Stimulation of airway irritant receptors produces reflex bronchoconstriction that can be prevented by pretreatment with anticholinergic drugs or local anesthetics delivered by aerosol or intravenously. We compared therapeutic doses of an orally administered local anesthetic, mexiletine hydrochloride, and intravenously administered lidocaine at blocking histamine-induced bronchoconstriction in five basenji-greyhound dogs, using high- resolution computed tomography (HRCT) to directly measure changes in airway size. In the dogs given placebo, a histamine infusion decreased airway area to 61 +/- 2% (mean +/- SEM) of control (p < 0.01). Mexiletine pretreatment completely prevented histamine-induced airway constriction, with an airway area that was 94 +/- 4% of the control value during the histamine infusion (p = 0.07 compared with baseline). Mexiletine serum levels were therapeutic (1.7 +/- 0.3 mg/L). Similarly, pretreatment with lidocaine significantly blunted the airway constriction provoked by intravenous histamine.
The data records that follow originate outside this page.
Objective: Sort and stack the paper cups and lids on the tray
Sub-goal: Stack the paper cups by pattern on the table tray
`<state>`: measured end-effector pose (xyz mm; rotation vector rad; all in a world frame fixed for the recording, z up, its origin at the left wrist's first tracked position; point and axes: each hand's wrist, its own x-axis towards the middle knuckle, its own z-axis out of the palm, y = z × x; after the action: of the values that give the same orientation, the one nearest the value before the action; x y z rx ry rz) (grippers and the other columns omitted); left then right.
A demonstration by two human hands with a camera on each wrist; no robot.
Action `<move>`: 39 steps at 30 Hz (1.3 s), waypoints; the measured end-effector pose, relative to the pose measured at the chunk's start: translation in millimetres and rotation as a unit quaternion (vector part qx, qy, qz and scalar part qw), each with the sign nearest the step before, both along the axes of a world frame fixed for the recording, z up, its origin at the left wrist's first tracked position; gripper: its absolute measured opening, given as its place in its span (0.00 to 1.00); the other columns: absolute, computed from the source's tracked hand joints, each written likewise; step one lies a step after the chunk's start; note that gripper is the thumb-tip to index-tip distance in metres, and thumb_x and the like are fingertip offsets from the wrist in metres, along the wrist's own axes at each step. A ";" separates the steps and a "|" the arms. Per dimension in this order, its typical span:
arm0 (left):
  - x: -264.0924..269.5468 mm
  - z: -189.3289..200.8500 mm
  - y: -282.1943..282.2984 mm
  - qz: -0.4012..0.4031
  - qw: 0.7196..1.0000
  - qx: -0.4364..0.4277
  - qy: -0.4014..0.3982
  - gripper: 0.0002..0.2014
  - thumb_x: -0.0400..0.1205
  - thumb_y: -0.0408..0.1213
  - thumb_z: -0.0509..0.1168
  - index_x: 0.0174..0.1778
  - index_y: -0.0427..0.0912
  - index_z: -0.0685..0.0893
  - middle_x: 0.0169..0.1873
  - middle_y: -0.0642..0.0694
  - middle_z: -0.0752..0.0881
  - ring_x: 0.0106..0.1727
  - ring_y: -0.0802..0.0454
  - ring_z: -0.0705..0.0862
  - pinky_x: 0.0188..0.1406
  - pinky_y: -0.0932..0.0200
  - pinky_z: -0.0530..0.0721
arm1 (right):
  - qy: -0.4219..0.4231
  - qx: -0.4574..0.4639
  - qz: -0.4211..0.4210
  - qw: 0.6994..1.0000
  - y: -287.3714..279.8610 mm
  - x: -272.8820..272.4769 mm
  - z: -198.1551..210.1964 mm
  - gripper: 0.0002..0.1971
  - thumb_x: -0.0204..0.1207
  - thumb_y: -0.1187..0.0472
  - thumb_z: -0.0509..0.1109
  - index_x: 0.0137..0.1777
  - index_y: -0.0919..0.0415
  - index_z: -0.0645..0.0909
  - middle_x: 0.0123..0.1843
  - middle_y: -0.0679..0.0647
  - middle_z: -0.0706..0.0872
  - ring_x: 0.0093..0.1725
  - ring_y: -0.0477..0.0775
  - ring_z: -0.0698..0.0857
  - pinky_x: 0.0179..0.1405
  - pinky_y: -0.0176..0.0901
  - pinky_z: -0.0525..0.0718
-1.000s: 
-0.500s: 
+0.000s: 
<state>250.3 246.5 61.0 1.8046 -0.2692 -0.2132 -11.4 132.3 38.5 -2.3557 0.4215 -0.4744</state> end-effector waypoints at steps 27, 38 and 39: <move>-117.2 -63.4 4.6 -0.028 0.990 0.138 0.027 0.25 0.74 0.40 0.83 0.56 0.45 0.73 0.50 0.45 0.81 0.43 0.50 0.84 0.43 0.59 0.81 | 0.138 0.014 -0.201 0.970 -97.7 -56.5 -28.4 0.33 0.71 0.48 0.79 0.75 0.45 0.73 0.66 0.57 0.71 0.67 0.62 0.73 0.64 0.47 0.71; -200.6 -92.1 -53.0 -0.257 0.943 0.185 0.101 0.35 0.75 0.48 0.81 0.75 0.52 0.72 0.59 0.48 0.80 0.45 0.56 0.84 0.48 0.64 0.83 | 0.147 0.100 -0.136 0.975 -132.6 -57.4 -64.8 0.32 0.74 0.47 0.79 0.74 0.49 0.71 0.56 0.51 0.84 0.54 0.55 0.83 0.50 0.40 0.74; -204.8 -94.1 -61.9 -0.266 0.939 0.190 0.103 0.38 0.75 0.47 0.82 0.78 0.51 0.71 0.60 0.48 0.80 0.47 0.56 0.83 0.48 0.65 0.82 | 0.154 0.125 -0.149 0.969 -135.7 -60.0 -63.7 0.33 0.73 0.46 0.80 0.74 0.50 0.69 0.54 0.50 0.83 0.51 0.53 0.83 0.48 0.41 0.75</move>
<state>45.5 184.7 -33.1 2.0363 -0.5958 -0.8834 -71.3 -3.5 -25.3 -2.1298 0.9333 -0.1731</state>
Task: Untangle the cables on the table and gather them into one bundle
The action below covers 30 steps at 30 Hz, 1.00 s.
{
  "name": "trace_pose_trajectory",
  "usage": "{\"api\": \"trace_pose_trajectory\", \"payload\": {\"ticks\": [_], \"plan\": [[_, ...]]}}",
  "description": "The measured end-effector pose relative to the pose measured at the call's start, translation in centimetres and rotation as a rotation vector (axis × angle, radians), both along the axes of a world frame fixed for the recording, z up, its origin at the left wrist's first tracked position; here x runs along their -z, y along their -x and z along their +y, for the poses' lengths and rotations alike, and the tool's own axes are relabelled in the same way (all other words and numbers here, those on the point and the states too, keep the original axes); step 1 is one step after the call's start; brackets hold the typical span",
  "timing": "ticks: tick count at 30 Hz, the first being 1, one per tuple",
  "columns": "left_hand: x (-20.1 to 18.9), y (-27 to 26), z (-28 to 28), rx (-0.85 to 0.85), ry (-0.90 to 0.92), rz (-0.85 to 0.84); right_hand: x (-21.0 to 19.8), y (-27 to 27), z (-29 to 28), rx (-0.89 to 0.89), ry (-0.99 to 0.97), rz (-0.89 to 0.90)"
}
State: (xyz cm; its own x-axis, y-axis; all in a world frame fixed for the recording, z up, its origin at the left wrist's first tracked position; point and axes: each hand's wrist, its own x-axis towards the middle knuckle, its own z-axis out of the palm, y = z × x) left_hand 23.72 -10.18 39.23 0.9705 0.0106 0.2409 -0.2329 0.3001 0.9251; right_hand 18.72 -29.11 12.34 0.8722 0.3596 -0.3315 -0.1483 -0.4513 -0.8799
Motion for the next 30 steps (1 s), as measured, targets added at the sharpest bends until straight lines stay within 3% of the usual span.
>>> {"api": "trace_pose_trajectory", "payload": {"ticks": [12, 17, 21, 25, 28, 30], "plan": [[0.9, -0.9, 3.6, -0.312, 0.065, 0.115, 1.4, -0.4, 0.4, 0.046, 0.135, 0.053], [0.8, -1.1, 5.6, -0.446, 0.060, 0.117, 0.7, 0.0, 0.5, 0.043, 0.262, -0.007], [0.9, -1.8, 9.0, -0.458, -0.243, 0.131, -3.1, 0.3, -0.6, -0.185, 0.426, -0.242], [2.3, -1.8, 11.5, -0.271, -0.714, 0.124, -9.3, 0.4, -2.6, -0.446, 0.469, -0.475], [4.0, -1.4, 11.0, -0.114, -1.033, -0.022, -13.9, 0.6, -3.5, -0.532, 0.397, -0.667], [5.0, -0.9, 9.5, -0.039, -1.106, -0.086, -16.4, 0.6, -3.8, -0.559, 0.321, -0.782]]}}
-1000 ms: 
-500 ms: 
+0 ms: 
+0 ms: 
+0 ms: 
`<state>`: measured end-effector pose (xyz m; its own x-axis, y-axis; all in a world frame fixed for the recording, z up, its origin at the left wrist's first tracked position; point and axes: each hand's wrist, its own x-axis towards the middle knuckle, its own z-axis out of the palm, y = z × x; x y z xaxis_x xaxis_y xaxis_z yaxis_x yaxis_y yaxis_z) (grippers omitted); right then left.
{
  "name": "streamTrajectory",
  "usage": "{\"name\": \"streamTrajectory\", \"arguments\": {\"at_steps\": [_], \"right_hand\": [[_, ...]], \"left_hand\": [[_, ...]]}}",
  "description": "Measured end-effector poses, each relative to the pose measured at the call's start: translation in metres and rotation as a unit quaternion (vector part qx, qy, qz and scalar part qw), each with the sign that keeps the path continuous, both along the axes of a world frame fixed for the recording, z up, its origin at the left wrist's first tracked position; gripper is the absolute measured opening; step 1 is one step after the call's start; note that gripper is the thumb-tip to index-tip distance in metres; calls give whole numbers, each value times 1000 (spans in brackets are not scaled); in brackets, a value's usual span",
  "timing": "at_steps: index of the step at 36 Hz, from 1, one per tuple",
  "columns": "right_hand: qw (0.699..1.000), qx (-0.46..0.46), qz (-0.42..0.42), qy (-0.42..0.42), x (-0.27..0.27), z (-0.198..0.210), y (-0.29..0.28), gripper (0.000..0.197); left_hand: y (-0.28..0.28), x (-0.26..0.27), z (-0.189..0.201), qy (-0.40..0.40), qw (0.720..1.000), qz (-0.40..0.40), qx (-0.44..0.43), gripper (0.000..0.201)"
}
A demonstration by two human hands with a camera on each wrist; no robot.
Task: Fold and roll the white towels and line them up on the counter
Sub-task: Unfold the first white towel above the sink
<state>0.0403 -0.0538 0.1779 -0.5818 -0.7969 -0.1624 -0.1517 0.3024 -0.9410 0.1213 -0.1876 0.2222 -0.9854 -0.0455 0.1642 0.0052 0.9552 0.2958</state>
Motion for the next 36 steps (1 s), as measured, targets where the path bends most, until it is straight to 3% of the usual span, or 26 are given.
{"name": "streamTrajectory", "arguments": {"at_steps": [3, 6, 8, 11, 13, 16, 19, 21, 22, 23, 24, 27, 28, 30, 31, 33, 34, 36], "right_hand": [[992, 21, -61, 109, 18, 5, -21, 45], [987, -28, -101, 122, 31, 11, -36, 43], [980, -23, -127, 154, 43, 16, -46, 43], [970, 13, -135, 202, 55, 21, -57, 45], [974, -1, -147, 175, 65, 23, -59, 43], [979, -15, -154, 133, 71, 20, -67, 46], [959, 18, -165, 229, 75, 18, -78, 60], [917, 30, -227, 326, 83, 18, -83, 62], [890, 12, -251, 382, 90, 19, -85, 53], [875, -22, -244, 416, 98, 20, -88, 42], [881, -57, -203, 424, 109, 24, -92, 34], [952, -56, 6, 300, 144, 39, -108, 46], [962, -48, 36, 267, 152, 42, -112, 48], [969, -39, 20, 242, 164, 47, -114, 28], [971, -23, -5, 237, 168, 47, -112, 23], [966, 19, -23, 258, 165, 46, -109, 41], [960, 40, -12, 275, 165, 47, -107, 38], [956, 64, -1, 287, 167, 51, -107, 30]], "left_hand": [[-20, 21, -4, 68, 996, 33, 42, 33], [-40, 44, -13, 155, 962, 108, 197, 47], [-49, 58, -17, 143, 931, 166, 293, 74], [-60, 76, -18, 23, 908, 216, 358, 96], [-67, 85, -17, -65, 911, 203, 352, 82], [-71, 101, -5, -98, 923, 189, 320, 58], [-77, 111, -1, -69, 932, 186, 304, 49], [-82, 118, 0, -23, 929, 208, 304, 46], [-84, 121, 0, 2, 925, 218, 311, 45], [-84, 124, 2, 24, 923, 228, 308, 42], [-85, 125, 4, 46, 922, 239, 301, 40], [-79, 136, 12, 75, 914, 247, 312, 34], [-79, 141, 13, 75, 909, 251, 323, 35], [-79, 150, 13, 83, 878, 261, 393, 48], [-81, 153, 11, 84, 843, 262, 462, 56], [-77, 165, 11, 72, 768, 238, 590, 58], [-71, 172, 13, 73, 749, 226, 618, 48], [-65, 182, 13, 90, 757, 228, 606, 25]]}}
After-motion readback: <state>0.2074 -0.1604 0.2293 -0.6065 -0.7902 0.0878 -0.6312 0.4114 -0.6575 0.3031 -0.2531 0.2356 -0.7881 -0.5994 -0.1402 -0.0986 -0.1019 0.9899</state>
In lidocaine-pretreated dogs, histamine decreased airway area to 79 +/- 4% of baseline (p < 0.01). As in the case of mexiletine, lidocaine serum levels were also therapeutic (2.4 +/- 0.3 mg/L). Mexiletine was more effective than lidocaine at preventing histamine-induced bronchoconstriction (p = 0.02). These data suggest that orally administered local anesthetics may be useful in preventing irritant-induced bronchoconstriction in humans.